Хик-Хик приказал построить себе жилище под самой вершиной Пустой горы. Чтобы туда попасть, надо было подняться по нескончаемой винтовой лестнице без перил. Внутри помещение представляло собой точную копию кауны у подножья горы, где он жил прежде: холодный каменный пол, кровать из грубых неотесанных бревен. Однако сверху на ней покоился превосходный матрас из нежной, мягкой, голубовато-зеленой пряжи. Эту пряжу соткали фунгусы своими острыми и тонкими пальцами-корешками.
Кроме кровати в комнате стоял стол. На самом деле это был дубовый пень, превышавший диаметром самое большое колесо.
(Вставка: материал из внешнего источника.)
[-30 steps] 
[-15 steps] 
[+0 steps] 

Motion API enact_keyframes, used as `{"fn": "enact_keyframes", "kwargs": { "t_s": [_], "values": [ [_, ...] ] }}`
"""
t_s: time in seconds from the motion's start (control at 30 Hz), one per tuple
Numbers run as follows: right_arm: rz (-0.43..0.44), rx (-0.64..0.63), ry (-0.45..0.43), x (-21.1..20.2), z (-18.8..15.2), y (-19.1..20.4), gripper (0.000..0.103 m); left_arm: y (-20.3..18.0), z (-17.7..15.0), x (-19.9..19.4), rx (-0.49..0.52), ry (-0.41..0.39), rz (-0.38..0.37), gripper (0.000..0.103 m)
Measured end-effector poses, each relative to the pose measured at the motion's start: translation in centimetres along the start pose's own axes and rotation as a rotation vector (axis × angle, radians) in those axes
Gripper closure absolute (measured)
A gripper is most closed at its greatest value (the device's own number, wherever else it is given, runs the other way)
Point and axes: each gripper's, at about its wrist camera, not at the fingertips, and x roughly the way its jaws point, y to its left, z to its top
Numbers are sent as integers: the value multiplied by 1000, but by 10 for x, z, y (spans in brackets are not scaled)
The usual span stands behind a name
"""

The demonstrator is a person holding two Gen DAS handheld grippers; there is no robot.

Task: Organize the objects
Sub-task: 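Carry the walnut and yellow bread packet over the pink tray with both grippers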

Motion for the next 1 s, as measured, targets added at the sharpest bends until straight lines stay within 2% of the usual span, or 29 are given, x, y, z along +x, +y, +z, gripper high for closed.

Несмотря на гигантские размеры, фунгусы выкорчевали и приволокли пень в Пустую гору без особого труда. Как все творения этих чудовищ, сей предмет мебели соединял в себе грубую, топорную работу и аккуратнейшую, безукоризненную отделку. Так, никому из них не пришло в голову очистить и обстрогать ножки: стол держался на сплетении толстых, облепленных землей корней, напоминавших пучок моркови. Зато тысячи крошечных пальчиков отполировали столешницу с такой тщательностью, будто она покрыта сотней слоев мастики.
Когда фунгусы ввалились в комнату, Хик-Хик уже поджидал их, стоя у пня-стола. Он сделал несколько глотков винкауда – это всегда его успокаивало, – а потом положил на стол камень, имевший форму пирамиды, пригоршню кедровых орехов и горку грибов. Кедровые орехи изображали солдат, грибы – фунгусов. Камень был Пустой горой. Веточка перед камнем означала протекавшую напротив речку. Далее Хик-Хик вкратце объяснил свой план атаки. Однако по мере объяснений он все сильнее ощущал непонимание, исходившее от цилиндрических туловищ фунгусов. Дюжины и дюжины голов склонялись над столом, но, хоть убей, не разумели, что он желает до них донести. Все это порождало в них одни и те же чувства: печаль и тревогу. Воздух комнаты наполнился спорами.